A truly principled originalist would perhaps note that because the ERA would have become law more recently--with initial state ratifications occurring just before Roe and the final ones coming as abortion rights had begun to contract--the ERA therefore protects such rights. But SA is no principled originalist. In this post alone, I have highlighted his unprincipled approach to stare decisis. And in other opinions, SA mocks the idea of looking to original public meaning.

SA is an opportunist and a liar. He composes an entire opinion allowing his religious views to dictate women's reproductive lives, but he does not mention religion. He drowns a half century of precedent while expressing powerlessness in the face of the dumbest opinion ever published.

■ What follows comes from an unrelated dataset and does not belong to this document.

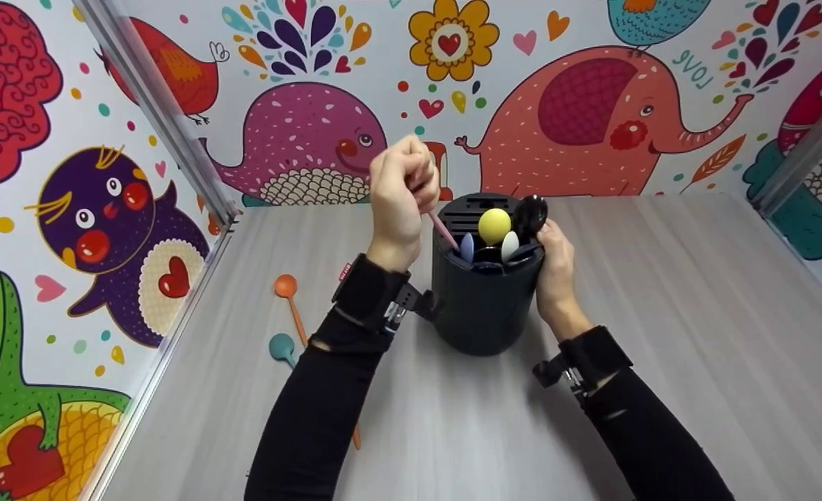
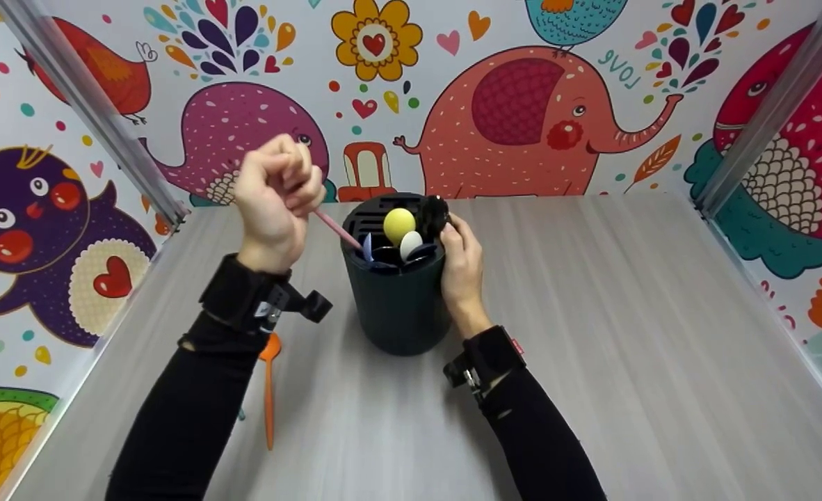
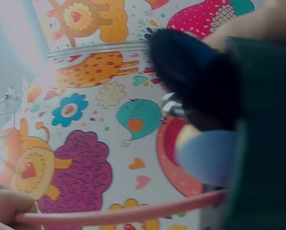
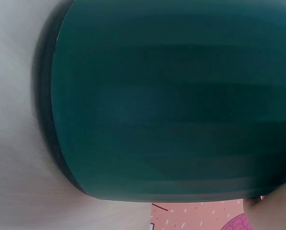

And he cites a man who hated women long before the American Revolution in the guise of consulting the public meaning of liberty in 1868. If the ERA said "abortion is protected" and then defined abortion, I agree that the fanatical five would have a hard time ignoring it. But the ERA says only that discrimination on the basis of sex is impermissible. So let us please stop thinking that the ERA is the solution to The Handmaid's Tale into which SA and his perjurious disciples have placed the People.